Hydration and Sodium
Drink to thirst, not on a schedule. Drinking plain water at fixed intervals regardless of need dilutes sodium in the blood, causing exercise-associated hyponatremia (EAH). Research in ultramarathons puts EAH incidence at up to 51 percent in some events. Symptoms mimic heat exhaustion. The treatments are opposite. Getting this wrong at the medical tent is dangerous.
Sodium loss in sweat ranges from roughly 500 to 2,000mg per hour. Standard sports drinks do not replace it at the high end of that range. Supplement with salt tabs or electrolyte capsules throughout the race. The practical check is urine color and frequency: very clear and frequent means overhydrating, no urine for several hours means under-hydrating. Our fueling guide covers electrolyte targets by race length.
Recognizing Heat Illness
Know the difference before you toe the line.
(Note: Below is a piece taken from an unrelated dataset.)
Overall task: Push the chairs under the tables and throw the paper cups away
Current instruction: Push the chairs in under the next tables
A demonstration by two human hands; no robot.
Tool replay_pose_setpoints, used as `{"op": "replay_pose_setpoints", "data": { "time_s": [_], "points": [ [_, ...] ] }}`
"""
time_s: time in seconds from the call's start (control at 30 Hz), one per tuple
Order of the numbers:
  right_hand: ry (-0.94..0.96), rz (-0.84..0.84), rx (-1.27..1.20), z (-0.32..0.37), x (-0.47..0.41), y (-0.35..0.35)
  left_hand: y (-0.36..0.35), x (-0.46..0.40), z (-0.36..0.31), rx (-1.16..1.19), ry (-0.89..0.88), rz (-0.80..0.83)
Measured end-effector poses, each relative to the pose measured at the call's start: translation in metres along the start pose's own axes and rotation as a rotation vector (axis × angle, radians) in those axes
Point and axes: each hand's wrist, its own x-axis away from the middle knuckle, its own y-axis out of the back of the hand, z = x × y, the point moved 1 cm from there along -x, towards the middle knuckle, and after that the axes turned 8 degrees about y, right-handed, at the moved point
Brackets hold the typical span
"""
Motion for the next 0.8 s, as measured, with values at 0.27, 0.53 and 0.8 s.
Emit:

One is manageable at an aid station. The other is a medical emergency.
Heat exhaustion: Heavy sweating, rapid but weak pulse, pale or cold skin, nausea, dizziness, cramps. The athlete is still responsive and sweating. Move to shade, apply ice to the neck and armpits, give fluids if the athlete can swallow.
Heat stroke: Core temperature above 104°F, hot and red skin, little or no sweating, confusion, possible loss of consciousness. This is a medical emergency. Call for help immediately. Begin aggressive cooling while waiting. Do not give fluids to someone who is not fully conscious.
The distinction is sweating. Heat exhaustion: still sweating. Heat stroke: stopped. If you see someone confused and dry-skinned in the heat, do not walk past.
In a hot year at Western States, the winning time can be an hour slower than a cool year. Give yourself permission to run the race in front of you, not the one you trained for.